> _What you should do_
Using the listing below, retype the line bearing "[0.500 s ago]" and each line after it, word for word, and nothing further.

____ Data extract

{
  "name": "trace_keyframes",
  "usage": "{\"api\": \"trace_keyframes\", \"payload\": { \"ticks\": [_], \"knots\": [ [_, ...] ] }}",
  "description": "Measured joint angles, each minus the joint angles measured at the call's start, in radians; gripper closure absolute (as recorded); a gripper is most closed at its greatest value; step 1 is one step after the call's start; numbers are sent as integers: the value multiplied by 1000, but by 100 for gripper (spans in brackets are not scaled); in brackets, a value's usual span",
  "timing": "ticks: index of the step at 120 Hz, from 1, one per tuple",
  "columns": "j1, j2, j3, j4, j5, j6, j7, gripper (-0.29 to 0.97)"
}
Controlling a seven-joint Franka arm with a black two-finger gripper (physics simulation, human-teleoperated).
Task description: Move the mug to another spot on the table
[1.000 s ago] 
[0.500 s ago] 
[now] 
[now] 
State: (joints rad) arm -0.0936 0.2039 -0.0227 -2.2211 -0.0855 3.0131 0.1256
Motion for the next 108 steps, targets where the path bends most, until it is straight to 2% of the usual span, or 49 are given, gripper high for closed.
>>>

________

> _Final answer_
[0.500 s ago] 
[now] 
[now] 
State: (joints rad) arm -0.0936 0.2039 -0.0227 -2.2211 -0.0855 3.0131 0.1256
Motion for the next 108 steps, targets where the path bends most, until it is straight to 2% of the usual span, or 49 are given, gripper high for closed.
>>>

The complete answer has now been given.